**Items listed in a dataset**

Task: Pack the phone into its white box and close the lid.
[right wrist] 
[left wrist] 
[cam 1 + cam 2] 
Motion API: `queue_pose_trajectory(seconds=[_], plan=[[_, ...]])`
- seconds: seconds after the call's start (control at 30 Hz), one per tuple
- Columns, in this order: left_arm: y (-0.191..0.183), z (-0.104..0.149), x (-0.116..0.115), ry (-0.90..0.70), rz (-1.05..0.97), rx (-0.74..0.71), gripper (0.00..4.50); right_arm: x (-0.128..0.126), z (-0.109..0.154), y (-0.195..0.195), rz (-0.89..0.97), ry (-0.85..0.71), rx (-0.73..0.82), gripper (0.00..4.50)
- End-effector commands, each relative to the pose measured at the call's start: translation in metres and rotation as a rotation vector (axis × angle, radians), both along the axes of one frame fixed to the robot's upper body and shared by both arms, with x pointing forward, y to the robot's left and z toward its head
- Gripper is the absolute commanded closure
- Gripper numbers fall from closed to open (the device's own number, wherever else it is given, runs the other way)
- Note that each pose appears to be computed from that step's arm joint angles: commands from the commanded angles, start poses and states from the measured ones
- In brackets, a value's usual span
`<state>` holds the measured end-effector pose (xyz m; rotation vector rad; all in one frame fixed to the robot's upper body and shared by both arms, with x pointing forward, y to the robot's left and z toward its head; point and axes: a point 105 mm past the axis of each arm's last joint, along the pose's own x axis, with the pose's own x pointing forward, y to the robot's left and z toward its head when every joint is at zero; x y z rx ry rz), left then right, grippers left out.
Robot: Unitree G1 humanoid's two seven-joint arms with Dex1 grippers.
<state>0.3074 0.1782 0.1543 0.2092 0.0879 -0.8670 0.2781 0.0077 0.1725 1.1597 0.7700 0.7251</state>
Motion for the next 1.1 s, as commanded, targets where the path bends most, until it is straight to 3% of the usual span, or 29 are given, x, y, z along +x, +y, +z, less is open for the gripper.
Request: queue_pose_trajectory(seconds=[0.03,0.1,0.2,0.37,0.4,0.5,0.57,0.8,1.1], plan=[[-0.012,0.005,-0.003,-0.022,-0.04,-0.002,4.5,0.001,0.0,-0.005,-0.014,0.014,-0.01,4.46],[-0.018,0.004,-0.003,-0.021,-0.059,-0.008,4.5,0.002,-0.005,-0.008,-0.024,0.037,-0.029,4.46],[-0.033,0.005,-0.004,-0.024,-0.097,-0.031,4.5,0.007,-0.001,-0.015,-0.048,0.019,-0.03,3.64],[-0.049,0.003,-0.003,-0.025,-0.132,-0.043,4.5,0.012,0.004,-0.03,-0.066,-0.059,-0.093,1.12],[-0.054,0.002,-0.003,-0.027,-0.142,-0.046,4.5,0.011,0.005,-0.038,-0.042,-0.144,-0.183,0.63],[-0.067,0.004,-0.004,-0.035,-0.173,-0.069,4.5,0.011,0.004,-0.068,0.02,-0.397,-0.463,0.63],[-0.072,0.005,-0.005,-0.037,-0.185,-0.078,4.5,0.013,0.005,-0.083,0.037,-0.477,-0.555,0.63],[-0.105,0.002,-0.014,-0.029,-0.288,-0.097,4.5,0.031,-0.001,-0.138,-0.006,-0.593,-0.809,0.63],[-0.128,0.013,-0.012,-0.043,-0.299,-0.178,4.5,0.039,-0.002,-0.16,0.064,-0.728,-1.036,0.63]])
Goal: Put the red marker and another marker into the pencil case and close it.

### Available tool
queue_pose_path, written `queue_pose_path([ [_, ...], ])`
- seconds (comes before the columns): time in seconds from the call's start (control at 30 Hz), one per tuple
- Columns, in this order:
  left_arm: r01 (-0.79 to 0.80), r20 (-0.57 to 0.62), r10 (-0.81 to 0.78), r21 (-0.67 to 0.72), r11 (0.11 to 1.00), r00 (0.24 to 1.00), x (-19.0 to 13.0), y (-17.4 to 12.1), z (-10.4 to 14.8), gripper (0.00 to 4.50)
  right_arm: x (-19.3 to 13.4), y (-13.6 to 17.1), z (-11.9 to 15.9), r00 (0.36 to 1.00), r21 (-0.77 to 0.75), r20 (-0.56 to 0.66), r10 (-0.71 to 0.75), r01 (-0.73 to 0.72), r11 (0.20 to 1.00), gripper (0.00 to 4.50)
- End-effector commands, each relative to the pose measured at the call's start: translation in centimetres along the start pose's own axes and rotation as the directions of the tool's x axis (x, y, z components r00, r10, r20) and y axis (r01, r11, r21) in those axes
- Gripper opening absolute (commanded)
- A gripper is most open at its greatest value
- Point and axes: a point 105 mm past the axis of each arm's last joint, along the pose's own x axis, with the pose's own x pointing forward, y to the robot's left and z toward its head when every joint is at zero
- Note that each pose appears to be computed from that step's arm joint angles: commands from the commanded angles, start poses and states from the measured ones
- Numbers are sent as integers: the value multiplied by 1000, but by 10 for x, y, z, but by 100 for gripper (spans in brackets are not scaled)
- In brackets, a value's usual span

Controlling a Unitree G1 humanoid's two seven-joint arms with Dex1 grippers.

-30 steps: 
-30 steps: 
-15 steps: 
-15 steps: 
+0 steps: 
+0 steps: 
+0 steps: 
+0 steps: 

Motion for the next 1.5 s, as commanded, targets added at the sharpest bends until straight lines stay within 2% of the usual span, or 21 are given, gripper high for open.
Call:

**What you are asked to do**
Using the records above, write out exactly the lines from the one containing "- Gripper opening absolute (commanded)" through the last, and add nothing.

**Answer section**
- Gripper opening absolute (commanded)
- A gripper is most open at its greatest value
- Point and axes: a point 105 mm past the axis of each arm's last joint, along the pose's own x axis, with the pose's own x pointing forward, y to the robot's left and z toward its head when every joint is at zero
- Note that each pose appears to be computed from that step's arm joint angles: commands from the commanded angles, start poses and states from the measured ones
- Numbers are sent as integers: the value multiplied by 1000, but by 10 for x, y, z, but by 100 for gripper (spans in brackets are not scaled)
- In brackets, a value's usual span

Controlling a Unitree G1 humanoid's two seven-joint arms with Dex1 grippers.

-30 steps: 
-30 steps: 
-15 steps: 
-15 steps: 
+0 steps: 
+0 steps: 
+0 steps: 
+0 steps: 

Motion for the next 1.5 s, as commanded, targets added at the sharpest bends until straight lines stay within 2% of the usual span, or 21 are given, gripper high for open.
Call:

What was produced is the complete output.